▸ Directions for this task: If a line in the listing carries the word "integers", return a copy of that line.

▸ Data shown:
_ _ _ _ _ _ _

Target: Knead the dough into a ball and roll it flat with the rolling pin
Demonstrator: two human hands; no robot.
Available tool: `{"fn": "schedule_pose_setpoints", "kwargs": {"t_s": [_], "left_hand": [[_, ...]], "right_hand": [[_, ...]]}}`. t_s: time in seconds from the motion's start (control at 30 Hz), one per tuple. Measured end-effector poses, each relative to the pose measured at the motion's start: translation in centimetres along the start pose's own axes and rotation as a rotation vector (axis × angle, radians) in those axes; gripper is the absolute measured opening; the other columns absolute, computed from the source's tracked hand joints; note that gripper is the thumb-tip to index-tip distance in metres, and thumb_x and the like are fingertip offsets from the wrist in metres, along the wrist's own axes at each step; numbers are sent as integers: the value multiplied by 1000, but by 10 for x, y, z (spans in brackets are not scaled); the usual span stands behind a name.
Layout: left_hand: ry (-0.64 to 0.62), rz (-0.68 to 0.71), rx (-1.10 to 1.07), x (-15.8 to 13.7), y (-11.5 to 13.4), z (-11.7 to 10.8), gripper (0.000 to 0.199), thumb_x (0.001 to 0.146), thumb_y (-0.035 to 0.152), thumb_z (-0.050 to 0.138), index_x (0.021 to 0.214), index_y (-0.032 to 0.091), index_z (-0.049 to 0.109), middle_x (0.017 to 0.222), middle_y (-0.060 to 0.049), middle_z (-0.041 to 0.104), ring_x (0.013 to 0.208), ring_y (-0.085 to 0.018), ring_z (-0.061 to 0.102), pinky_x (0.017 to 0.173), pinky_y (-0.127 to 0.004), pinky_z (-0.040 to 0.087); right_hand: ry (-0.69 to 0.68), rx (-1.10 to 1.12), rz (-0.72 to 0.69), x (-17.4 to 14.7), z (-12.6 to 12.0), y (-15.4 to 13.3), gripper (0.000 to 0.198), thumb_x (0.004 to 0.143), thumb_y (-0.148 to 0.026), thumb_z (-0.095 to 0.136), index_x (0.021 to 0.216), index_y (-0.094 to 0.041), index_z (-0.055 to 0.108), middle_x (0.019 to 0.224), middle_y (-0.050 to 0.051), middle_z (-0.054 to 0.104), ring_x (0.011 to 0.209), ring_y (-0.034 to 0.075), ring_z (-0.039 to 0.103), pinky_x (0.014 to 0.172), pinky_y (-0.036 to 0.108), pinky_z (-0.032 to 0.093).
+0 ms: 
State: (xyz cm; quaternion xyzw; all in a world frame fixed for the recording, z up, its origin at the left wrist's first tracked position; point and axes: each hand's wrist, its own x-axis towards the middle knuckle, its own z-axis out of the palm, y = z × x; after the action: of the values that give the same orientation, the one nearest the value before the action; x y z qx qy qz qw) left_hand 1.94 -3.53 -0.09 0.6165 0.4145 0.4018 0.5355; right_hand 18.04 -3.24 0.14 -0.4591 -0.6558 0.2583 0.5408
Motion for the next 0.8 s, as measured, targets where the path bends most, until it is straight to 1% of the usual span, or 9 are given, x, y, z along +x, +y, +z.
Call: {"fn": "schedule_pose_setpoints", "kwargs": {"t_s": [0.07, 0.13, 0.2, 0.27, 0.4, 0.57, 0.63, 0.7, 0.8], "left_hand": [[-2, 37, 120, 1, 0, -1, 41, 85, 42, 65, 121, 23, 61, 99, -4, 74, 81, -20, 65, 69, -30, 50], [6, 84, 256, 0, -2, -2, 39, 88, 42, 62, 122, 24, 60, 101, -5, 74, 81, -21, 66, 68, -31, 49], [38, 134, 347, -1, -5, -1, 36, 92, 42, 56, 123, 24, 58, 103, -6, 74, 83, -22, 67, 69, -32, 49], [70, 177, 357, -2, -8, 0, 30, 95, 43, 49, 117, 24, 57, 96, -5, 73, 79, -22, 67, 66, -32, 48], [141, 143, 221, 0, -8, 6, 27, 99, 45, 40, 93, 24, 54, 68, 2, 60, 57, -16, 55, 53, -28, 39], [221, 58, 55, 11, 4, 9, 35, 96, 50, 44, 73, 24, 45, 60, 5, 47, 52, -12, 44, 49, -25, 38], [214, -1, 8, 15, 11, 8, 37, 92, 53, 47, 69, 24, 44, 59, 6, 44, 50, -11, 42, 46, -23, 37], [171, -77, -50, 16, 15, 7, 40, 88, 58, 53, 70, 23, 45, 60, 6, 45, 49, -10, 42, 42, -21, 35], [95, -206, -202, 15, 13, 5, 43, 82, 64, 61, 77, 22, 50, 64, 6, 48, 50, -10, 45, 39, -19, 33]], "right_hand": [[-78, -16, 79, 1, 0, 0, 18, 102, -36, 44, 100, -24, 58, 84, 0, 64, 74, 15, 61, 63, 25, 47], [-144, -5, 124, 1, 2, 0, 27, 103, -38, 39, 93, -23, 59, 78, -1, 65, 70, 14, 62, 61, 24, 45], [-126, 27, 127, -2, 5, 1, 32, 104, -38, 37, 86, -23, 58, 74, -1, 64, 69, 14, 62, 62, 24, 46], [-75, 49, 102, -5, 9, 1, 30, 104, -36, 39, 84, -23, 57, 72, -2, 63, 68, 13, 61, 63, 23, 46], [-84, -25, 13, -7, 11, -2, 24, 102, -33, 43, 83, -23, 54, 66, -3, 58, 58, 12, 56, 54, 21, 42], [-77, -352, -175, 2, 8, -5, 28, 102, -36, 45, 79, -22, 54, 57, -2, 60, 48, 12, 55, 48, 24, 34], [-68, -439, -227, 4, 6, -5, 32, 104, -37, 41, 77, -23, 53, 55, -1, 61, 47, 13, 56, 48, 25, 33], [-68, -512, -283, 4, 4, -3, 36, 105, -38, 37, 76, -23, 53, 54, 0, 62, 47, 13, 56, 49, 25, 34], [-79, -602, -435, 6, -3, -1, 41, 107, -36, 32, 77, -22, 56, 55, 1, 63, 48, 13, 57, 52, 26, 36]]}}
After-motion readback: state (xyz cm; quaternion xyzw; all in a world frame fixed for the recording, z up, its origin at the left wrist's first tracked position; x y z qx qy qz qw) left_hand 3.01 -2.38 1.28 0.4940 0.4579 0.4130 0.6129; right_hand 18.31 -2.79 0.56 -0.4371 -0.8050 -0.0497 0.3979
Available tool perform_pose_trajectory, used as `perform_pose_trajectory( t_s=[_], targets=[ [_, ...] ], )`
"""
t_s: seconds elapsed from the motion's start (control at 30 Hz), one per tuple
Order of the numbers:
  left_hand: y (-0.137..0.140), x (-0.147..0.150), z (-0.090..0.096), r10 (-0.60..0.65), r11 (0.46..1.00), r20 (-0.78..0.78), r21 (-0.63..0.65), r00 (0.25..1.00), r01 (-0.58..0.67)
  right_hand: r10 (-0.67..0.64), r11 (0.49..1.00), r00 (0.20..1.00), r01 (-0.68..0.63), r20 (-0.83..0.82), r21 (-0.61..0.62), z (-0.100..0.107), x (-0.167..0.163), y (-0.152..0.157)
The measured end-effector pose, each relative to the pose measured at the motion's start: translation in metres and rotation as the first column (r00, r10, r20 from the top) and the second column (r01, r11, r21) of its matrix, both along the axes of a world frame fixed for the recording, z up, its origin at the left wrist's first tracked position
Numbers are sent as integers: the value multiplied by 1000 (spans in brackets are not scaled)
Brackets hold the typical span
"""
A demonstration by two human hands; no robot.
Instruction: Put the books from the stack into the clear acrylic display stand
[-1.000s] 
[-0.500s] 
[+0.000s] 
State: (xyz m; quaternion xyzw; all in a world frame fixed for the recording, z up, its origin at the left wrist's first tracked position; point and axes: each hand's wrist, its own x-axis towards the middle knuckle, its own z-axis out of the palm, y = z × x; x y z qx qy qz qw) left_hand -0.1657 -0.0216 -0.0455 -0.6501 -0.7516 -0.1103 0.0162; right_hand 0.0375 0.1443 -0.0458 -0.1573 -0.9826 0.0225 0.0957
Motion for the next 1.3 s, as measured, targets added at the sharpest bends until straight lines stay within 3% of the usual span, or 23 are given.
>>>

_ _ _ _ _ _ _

▸ Your solution:
Available tool: `{"fn": "schedule_pose_setpoints", "kwargs": {"t_s": [_], "left_hand": [[_, ...]], "right_hand": [[_, ...]]}}`. t_s: time in seconds from the motion's start (control at 30 Hz), one per tuple. Measured end-effector poses, each relative to the pose measured at the motion's start: translation in centimetres along the start pose's own axes and rotation as a rotation vector (axis × angle, radians) in those axes; gripper is the absolute measured opening; the other columns absolute, computed from the source's tracked hand joints; note that gripper is the thumb-tip to index-tip distance in metres, and thumb_x and the like are fingertip offsets from the wrist in metres, along the wrist's own axes at each step; numbers are sent as integers: the value multiplied by 1000, but by 10 for x, y, z (spans in brackets are not scaled); the usual span stands behind a name.
Numbers are sent as integers: the value multiplied by 1000 (spans in brackets are not scaled)

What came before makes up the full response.